DATA SEGMENT -
Start of Block
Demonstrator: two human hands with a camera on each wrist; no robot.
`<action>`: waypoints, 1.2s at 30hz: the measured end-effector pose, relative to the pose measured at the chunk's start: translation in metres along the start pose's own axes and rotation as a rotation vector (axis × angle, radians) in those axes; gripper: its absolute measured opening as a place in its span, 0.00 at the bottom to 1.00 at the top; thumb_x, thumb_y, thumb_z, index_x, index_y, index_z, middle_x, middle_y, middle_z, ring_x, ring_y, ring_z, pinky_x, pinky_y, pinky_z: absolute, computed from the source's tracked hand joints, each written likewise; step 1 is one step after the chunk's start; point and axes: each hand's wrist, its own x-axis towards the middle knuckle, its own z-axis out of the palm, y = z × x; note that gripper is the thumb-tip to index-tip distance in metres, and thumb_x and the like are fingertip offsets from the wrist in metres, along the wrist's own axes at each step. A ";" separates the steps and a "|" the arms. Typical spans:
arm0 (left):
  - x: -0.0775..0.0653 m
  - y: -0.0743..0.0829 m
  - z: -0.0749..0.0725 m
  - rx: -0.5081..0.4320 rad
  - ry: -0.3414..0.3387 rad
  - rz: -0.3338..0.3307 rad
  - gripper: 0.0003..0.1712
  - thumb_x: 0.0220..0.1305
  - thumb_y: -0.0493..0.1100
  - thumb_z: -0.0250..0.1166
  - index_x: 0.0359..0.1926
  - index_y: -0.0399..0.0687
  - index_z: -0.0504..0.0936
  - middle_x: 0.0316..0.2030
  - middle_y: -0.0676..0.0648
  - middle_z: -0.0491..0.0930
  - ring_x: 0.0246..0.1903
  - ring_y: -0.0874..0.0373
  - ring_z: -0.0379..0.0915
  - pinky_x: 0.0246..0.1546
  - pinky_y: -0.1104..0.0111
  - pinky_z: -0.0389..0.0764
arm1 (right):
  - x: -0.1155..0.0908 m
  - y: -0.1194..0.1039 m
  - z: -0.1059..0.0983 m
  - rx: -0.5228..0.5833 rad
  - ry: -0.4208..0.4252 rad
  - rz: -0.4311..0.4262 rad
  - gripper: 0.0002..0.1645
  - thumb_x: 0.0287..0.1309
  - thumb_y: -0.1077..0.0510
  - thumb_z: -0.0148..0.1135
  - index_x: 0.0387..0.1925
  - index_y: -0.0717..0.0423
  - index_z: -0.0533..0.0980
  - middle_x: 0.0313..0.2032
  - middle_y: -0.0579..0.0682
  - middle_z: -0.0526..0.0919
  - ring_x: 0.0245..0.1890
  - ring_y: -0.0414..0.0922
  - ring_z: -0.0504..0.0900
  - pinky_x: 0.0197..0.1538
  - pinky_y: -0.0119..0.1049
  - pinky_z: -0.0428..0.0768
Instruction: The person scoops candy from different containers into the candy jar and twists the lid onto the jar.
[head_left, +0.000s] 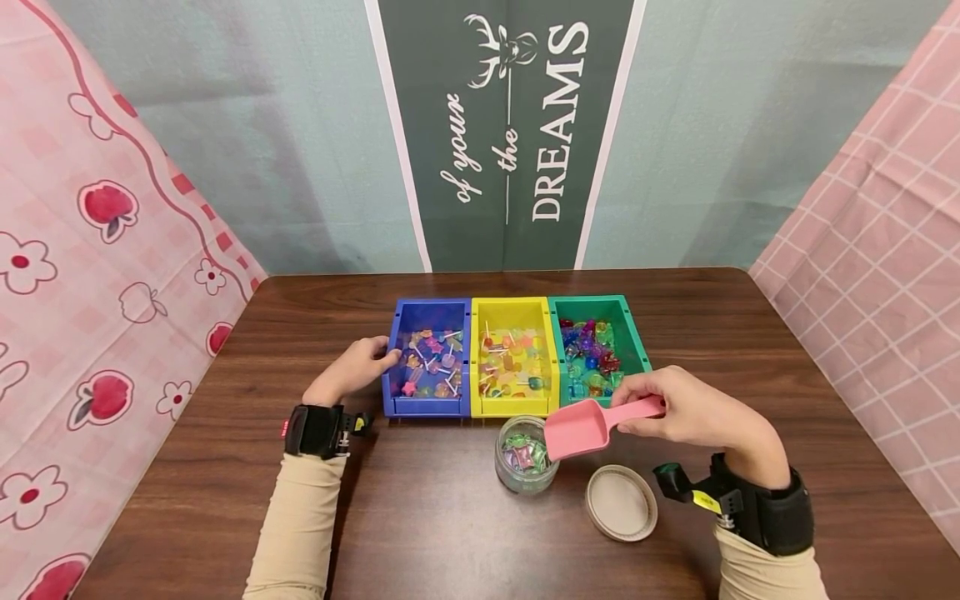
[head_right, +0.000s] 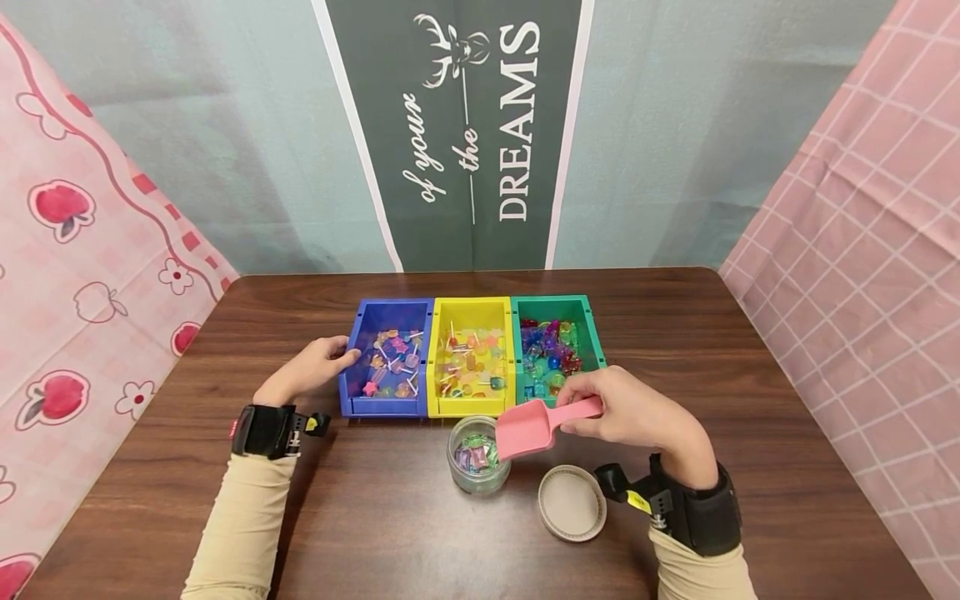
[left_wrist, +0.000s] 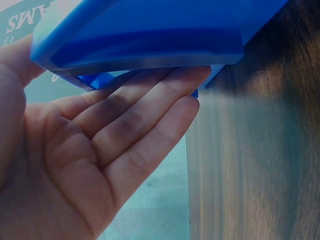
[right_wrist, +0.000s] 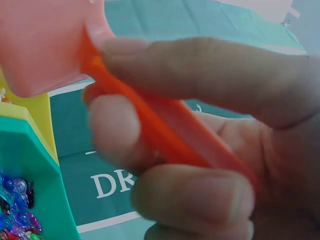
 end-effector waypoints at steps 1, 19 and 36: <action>0.000 0.000 0.000 0.002 -0.001 0.002 0.17 0.68 0.41 0.52 0.47 0.28 0.75 0.37 0.34 0.81 0.33 0.52 0.72 0.38 0.57 0.77 | 0.000 0.000 0.000 -0.001 -0.010 -0.002 0.09 0.47 0.59 0.70 0.33 0.55 0.79 0.22 0.41 0.76 0.19 0.30 0.64 0.18 0.23 0.66; 0.001 -0.001 0.001 0.002 -0.002 -0.008 0.18 0.68 0.42 0.52 0.48 0.28 0.75 0.37 0.35 0.81 0.34 0.51 0.73 0.40 0.55 0.78 | -0.006 0.005 -0.002 0.000 -0.022 -0.037 0.07 0.53 0.61 0.65 0.36 0.54 0.77 0.22 0.41 0.76 0.19 0.29 0.65 0.19 0.23 0.68; 0.002 -0.001 0.000 0.020 0.000 -0.004 0.17 0.68 0.42 0.52 0.47 0.29 0.75 0.35 0.37 0.80 0.32 0.52 0.72 0.37 0.59 0.76 | -0.016 0.000 -0.012 -0.050 0.048 0.064 0.05 0.53 0.62 0.65 0.33 0.55 0.78 0.19 0.41 0.79 0.19 0.31 0.71 0.18 0.26 0.72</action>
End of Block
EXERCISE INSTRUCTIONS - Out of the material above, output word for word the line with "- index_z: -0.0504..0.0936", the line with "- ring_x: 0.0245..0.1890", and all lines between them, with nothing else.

ANSWER TO THE EXERCISE -
  - index_z: -0.0504..0.0936
  - middle_x: 0.0316..0.2030
  - middle_y: -0.0676..0.0648
  - middle_z: -0.0491..0.0930
  - ring_x: 0.0246..0.1903
  - ring_y: -0.0874..0.0373
  - ring_z: -0.0379..0.0915
  - pinky_x: 0.0246..0.1546
  - pinky_y: -0.1104..0.0111
  - pinky_z: -0.0389..0.0764
arm1 (right):
  - x: -0.1155..0.0908 m
  - y: -0.1194..0.1039 m
  - z: -0.1059..0.0983 m
  - rx: -0.5228..0.5833 rad
  - ry: -0.4208..0.4252 rad
  - rz: -0.4311..0.4262 rad
  - gripper: 0.0002..0.1645
  - thumb_x: 0.0287..0.1309
  - thumb_y: -0.1077..0.0510
  - thumb_z: -0.0148..0.1135
  - index_x: 0.0387..0.1925
  - index_y: -0.0717..0.0423
  - index_z: -0.0533..0.0980
  - middle_x: 0.0313..0.2032
  - middle_y: -0.0579..0.0682
  - middle_z: -0.0526..0.0919
  - ring_x: 0.0245..0.1890

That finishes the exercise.